THE DATA START

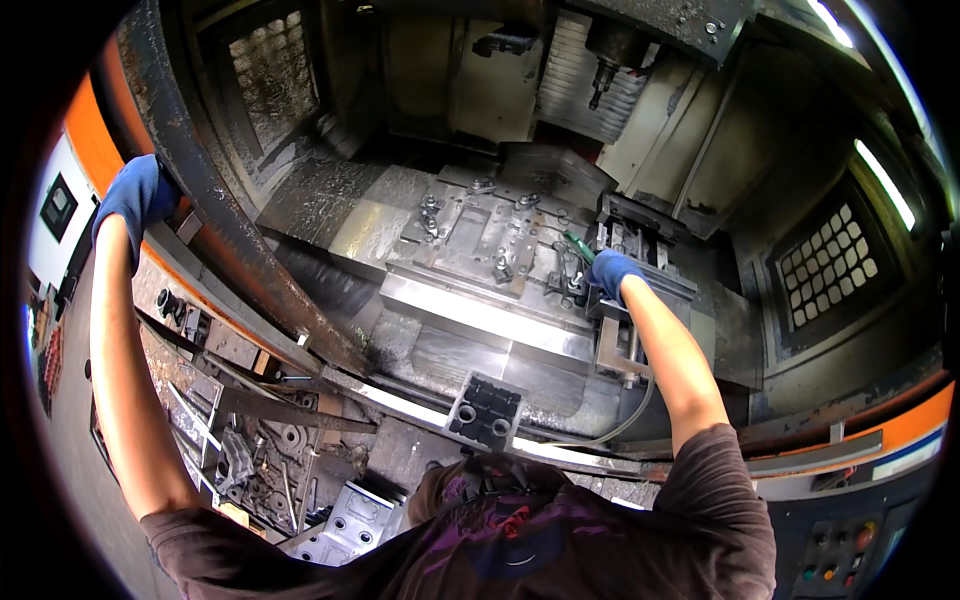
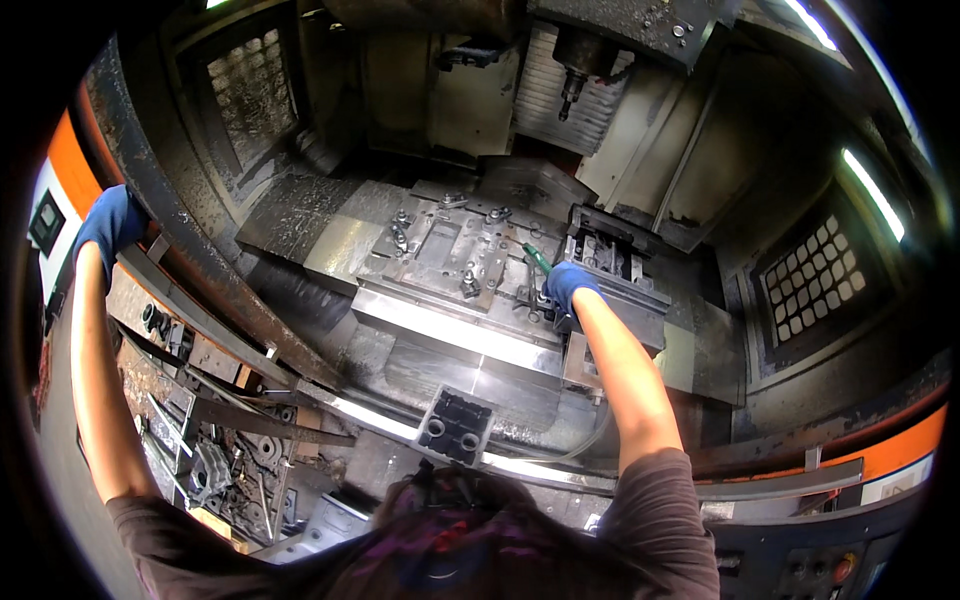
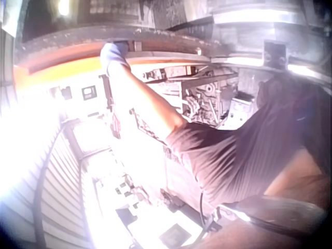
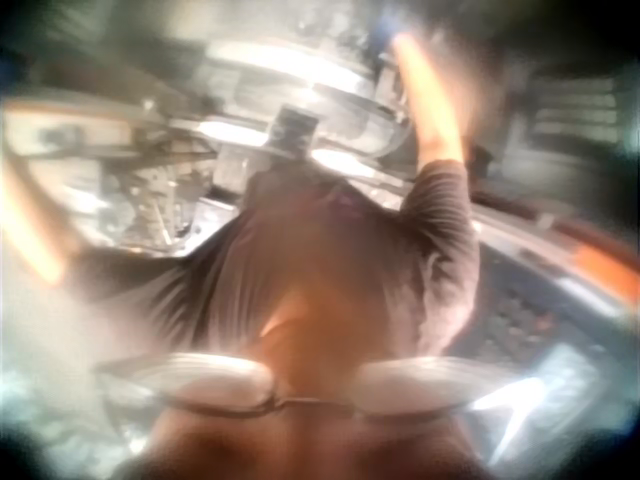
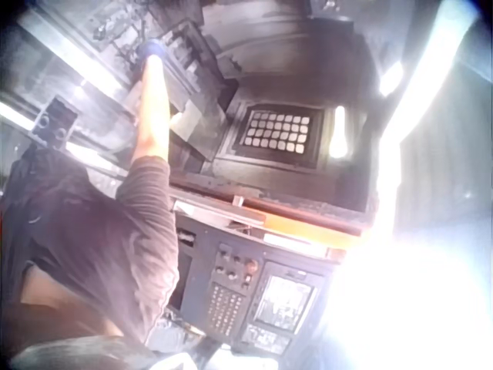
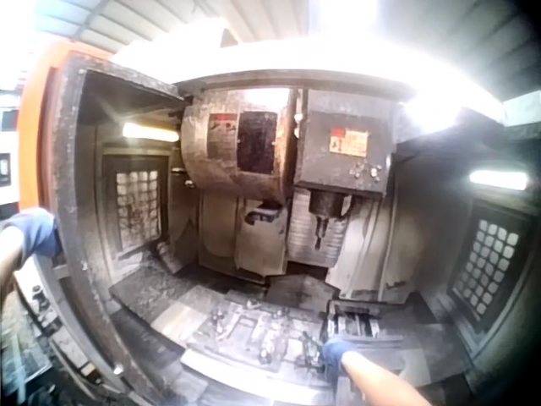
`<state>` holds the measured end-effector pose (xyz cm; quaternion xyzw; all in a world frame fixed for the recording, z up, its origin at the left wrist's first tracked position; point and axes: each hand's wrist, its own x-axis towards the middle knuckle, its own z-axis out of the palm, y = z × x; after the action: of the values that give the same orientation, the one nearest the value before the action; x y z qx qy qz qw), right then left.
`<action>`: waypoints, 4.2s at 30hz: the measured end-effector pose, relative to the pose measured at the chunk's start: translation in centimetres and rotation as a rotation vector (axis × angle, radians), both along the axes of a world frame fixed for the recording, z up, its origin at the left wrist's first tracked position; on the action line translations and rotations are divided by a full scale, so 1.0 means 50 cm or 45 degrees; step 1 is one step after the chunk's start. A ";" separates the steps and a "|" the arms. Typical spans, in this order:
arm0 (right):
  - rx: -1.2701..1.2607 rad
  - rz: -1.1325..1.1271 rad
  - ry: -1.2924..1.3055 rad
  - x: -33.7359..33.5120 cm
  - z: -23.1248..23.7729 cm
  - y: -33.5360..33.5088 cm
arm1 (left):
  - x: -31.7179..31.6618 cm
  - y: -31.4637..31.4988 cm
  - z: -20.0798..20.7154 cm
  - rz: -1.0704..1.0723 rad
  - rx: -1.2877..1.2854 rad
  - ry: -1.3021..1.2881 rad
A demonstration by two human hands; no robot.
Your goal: The person clears metal shavings from a machining fixture using an air gun, loosens several bolts with a wrench, and removes a metal component from the CNC machine.
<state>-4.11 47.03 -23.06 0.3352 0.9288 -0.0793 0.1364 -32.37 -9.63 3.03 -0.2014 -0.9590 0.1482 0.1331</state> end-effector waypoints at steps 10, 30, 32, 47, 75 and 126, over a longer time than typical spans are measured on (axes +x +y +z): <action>-0.098 -0.111 0.017 -0.010 -0.050 0.019 | 0.005 0.000 -0.003 -0.142 -0.042 0.051; -0.274 -0.401 0.215 -0.036 -0.065 0.006 | -0.002 -0.013 -0.005 -0.091 -0.010 0.051; -0.240 -0.374 0.202 -0.046 -0.082 0.019 | -0.005 -0.022 -0.006 -0.119 -0.019 0.064; -0.198 -0.279 0.533 -0.095 -0.198 0.066 | -0.024 -0.036 -0.016 -0.122 0.002 0.143; -0.939 -0.691 0.815 -0.090 -0.229 -0.029 | 0.005 -0.020 -0.013 -0.112 0.046 0.148; -1.185 -0.583 0.928 -0.235 -0.316 -0.121 | 0.000 -0.044 -0.018 -0.092 0.018 0.217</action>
<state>-15.86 40.98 -38.85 0.3824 0.6887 -0.6111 -0.0777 -32.38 -11.85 2.14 -0.2217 -0.9374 0.1531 0.2207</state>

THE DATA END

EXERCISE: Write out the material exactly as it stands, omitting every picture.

EXPECTED OUTPUT:
`<state>` holds the measured end-effector pose (xyz cm; quaternion xyzw; all in a world frame fixed for the recording, z up, its origin at the left wrist's first tracked position; point and axes: each hand's wrist, its own x-axis towards the middle knuckle, its own z-axis out of the palm, y = z × x; after the action: of the values that give the same orientation, the one nearest the value before the action; x y z qx qy qz qw), right then left.
`<action>`: waypoints, 4.2s at 30hz: the measured end-effector pose, relative to the pose measured at the chunk's start: translation in centimetres and rotation as a rotation vector (axis × angle, radians), both along the axes of a world frame fixed for the recording, z up, its origin at the left wrist's first tracked position; on the action line translations and rotations are divided by a full scale, so 1.0 means 50 cm or 45 degrees; step 1 is one step after the chunk's start. A ";" separates the steps and a "|" the arms. Typical spans, in this order:
arm0 (right):
  - rx: -1.2701..1.2607 rad
  - rz: -1.1325..1.1271 rad
  - ry: -1.2924..1.3055 rad
  - x: -33.7359..33.5120 cm
  - z: -23.1248..23.7729 cm
  - y: -33.5360..33.5088 cm
arm1 (left):
  - x: -31.7179..31.6618 cm
  - y: -31.4637..31.4988 cm
  - z: -20.0798..20.7154 cm
  - rz: -1.0704..1.0723 rad
  - rx: -1.2877..1.2854 rad
  - ry: -1.3021..1.2881 rad
A demonstration by two human hands; no robot.
Your goal: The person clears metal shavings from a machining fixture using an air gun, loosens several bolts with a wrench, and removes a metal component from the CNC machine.
<state>-4.11 47.03 -23.06 0.3352 0.9288 -0.0793 0.1364 -32.37 -9.63 3.03 -0.2014 -0.9590 0.1482 0.1331</state> end-effector waypoints at steps 10, 30, 32, 47, 75 and 126, over a longer time than typical spans are measured on (axes +x +y +z): <action>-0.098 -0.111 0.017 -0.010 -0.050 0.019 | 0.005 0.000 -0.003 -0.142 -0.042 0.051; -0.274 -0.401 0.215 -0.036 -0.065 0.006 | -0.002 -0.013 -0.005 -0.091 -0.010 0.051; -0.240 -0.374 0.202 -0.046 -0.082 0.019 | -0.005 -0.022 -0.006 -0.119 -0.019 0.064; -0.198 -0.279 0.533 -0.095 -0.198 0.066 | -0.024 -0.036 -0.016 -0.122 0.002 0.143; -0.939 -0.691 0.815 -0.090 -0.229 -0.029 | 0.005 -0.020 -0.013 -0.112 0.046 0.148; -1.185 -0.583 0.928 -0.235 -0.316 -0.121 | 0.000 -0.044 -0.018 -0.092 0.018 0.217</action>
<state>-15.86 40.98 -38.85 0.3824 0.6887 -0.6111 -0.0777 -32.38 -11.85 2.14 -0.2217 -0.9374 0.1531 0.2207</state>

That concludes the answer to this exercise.